Опрокидывая очередной фужер, Таня чувствовала, что вкус шампанского изменился, стал более горьким. Это показалось странным, чудовищно пошлым и глупым, как и наливающийся шампанским муж, и лысый Котов, заставляющий Деда Мороза пить водку, и вся эта дурацкая новогодняя ночь, и вся жизнь, длинная и постылая, представляя которую Тане хотелось напиться до чертиков, до умопомрачения, до того состояния, которое так любил ее разухабистый муж.
Последним, что запомнила и чему успела удивиться Таня, была лысая голова Котова, лежащая на столе, в которой сияющей гирляндой переливались огни новогодней елки, и Слава, уснувший прямо в кресле за столом, чего с ним никогда не бывало. Таня качнулась на стуле, как на плывущей лодке, ей до смерти захотелось спать, мягкий ковер принял ее в объятья, на свои ворсистые, убаюкивающие руки…

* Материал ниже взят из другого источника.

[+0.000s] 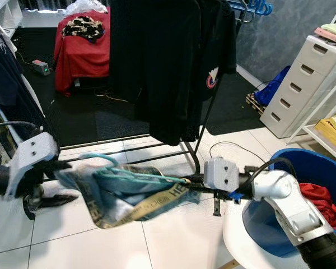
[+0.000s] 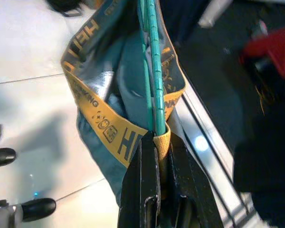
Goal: Hang hanger
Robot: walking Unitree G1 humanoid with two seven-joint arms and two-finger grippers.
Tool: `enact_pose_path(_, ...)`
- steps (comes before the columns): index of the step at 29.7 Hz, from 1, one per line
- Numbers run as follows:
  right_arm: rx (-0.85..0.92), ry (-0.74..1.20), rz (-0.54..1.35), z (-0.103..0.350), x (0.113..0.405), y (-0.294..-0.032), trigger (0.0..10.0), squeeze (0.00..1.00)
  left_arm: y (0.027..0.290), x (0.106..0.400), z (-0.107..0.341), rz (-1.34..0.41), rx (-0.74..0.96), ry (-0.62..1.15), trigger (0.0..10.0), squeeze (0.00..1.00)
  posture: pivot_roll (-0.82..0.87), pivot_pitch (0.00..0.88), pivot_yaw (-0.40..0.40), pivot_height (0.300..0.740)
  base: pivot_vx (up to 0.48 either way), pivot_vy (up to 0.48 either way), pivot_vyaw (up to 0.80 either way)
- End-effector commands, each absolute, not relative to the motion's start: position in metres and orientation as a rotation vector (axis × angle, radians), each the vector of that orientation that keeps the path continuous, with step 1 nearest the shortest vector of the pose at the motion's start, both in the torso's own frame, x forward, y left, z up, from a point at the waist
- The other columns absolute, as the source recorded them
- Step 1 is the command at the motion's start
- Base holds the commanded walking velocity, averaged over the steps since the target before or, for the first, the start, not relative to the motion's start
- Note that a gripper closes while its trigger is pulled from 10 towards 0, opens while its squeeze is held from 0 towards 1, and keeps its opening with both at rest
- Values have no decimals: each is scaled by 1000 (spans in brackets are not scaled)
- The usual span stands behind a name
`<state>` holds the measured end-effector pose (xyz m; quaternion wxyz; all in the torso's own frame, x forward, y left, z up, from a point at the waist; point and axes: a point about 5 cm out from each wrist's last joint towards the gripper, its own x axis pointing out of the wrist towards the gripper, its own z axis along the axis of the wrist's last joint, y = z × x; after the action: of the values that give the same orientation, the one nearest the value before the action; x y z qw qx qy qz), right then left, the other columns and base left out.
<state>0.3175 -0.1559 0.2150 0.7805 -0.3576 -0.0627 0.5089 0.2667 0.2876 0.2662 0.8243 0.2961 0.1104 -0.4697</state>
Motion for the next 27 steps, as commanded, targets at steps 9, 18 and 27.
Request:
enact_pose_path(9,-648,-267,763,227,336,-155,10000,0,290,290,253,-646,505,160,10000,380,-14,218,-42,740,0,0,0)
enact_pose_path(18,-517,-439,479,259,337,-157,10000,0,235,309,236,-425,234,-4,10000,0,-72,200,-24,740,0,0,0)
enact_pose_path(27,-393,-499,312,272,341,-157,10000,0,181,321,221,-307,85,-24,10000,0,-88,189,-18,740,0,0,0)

Таня спала целый день, с наслаждением слушая во сне монотонный перестук колес. Это был чудный сон с мягкой пеленой тени от сосен, проплывающих за окном, с голосами, пробивающимися сквозь вату дня, с позвякиванием колокольчиков, похожим на дребезжание чайной ложечки, ударяющейся об край стакана.

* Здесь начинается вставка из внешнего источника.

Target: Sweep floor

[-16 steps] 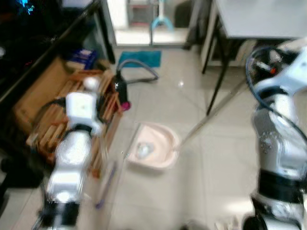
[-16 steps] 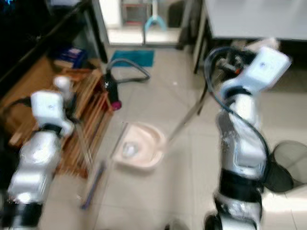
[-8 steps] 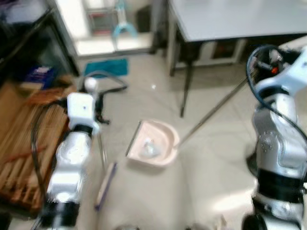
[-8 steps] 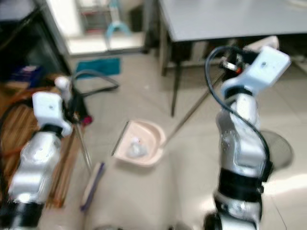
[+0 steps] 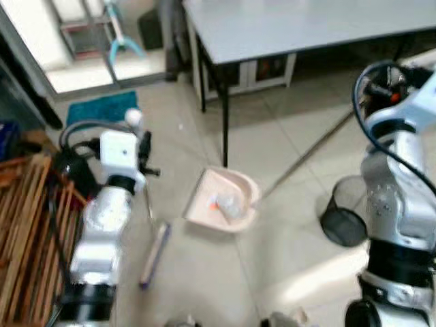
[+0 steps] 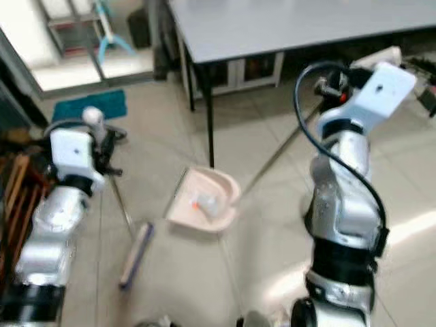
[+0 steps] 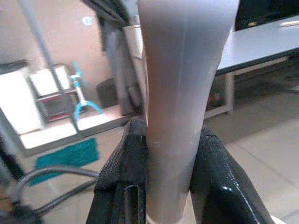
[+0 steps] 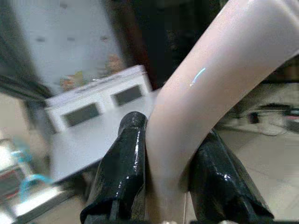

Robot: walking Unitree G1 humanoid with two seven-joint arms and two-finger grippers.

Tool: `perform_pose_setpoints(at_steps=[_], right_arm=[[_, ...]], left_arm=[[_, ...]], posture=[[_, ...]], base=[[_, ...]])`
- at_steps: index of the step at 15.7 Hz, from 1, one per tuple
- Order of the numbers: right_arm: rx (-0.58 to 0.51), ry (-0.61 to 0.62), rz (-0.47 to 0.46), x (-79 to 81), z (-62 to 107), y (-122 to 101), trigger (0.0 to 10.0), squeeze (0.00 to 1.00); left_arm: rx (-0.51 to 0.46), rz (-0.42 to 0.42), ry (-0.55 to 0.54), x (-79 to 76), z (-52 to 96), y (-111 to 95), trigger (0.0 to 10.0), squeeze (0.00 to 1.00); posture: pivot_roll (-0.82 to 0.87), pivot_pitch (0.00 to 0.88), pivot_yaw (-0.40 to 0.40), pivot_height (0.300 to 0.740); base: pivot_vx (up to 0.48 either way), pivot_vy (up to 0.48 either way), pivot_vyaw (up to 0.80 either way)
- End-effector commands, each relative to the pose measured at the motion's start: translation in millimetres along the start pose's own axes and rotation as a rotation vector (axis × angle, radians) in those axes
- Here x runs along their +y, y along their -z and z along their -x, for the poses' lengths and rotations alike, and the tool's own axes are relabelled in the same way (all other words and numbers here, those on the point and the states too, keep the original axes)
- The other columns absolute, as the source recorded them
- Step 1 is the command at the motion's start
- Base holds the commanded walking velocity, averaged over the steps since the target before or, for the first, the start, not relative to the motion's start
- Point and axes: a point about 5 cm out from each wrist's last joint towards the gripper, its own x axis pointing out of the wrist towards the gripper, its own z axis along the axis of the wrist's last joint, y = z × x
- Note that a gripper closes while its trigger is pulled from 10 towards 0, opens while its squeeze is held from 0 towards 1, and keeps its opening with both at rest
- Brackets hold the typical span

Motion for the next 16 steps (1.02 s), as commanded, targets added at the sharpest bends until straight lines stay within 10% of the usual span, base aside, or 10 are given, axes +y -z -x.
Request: perform_pose_setpoints(at_steps=[1,16], right_arm=[[-0.063,-0.033,-0.023,10.8,-1.1,-12.8,10.0,0.00],[-0.065,-0.021,-0.030,8.4,-1.2,-13.4,10.0,0.00]], left_arm=[[-0.035,-0.017,-0.024,9.4,-0.6,-8.1,10.0,0.00],[-0.034,-0.020,-0.015,7.1,-1.1,-7.9,10.0,0.00]], posture=[[-0.02,0.056,0.054,0.740],[-0.02,0.054,0.062,0.740]], base=[[0.390,0.000,0.00],[0.389,0.000,-0.05]])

Она открыла глаза, когда вечерние тени стали заливать купе густой синевой. Ничего, не понимая, повернула голову и столкнулась с взглядом родных, полузабытых глаз.
– Сережа! – вскрикнула она и попыталась подняться.

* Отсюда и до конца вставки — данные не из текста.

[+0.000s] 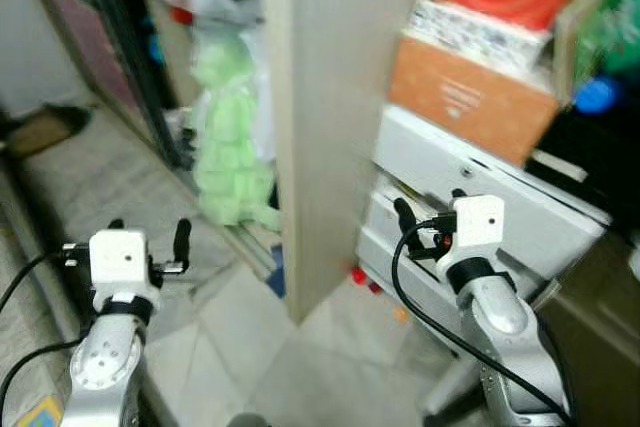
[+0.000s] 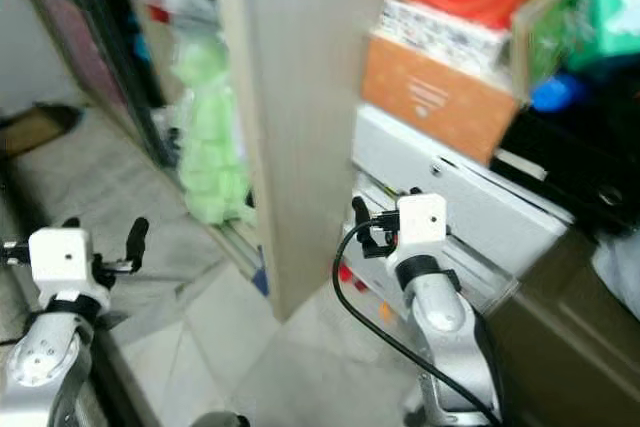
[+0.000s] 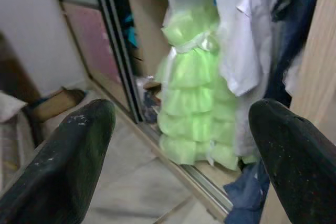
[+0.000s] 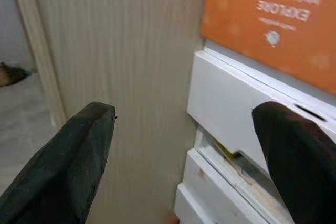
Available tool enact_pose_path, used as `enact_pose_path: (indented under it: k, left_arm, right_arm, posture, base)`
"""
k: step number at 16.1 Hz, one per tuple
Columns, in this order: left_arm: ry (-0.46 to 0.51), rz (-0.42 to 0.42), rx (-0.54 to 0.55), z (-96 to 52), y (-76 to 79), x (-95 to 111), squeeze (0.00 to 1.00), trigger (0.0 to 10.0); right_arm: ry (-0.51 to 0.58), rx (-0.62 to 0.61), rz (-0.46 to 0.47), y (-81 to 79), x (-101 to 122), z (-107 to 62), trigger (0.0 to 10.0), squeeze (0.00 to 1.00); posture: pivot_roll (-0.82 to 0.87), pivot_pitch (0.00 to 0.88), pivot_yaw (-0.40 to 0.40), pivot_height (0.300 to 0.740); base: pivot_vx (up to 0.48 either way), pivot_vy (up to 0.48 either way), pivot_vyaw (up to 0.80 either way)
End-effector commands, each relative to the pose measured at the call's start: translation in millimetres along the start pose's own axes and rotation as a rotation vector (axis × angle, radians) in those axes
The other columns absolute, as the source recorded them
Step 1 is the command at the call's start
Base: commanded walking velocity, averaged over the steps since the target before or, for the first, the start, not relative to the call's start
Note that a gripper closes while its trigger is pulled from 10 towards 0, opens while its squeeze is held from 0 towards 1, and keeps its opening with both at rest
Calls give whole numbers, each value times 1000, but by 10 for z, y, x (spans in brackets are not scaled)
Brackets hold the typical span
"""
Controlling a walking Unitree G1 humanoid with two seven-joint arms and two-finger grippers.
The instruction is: Clean up the room
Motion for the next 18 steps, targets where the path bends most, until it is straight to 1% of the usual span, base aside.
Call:
enact_pose_path:
  k: [1,2,18]
  left_arm:
    - [4,0,-7,-5,32,12,0,10000]
    - [2,-10,-14,-6,48,7,0,10000]
    - [9,-13,-57,11,132,29,0,10000]
  right_arm:
    - [-4,-21,-9,72,-11,-17,10000,0]
    - [-6,-21,-9,74,-22,-23,10000,0]
    - [-16,-25,-5,75,-57,-9,10000,0]
  posture:
    - [-12,23,-16,740]
    - [-12,23,-16,740]
    - [-8,15,-18,740]
  base:
    - [0,0,800]
    - [0,0,800]
    - [0,0,800]
Point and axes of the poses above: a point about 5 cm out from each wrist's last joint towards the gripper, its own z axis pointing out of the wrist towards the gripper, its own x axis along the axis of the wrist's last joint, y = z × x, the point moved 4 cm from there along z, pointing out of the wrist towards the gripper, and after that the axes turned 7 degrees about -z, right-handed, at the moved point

– Тихо! Спи…– бывший муж приложил палец к губам и притронулся к ее плечу.
– Куда мы едем? – шепотом спросила она.
Сережа, улыбаясь смотрел в ее глубокие, зеленоватые глаза.
– Далеко…У меня длительная командировка…Вот…– он широко развел руками и опять улыбнулся.
– Но как же? – вдруг вспомнила все Таня. – Как я здесь оказалась?
– Потом…Все потом…– сказал Сережа. – Ты полежи, я сейчас чаю принесу…
Он вышел, мягко притворив за собой дверь. Таня поднялась. В маленьком зеркальном прямоугольнике на мгновение промелькнуло ее лицо с рассыпавшимися в беспорядке волосами. Тане захотелось причесаться. Она пробежала взглядом по купе, подняла нижнюю полку, сунула руку в раскрытую дорожную сумку. Рука нащупала что-то легкое, пушистое. Таня разжала ладонь. Белый клочок ваты с кружочками конфетти, в сумерках похожий на клочок старческой бороды, лежал на ладони.
Таня погладила вату пальцами и улыбнулась. Она все вспомнила, но что это было – явь или сон – так и не поняла.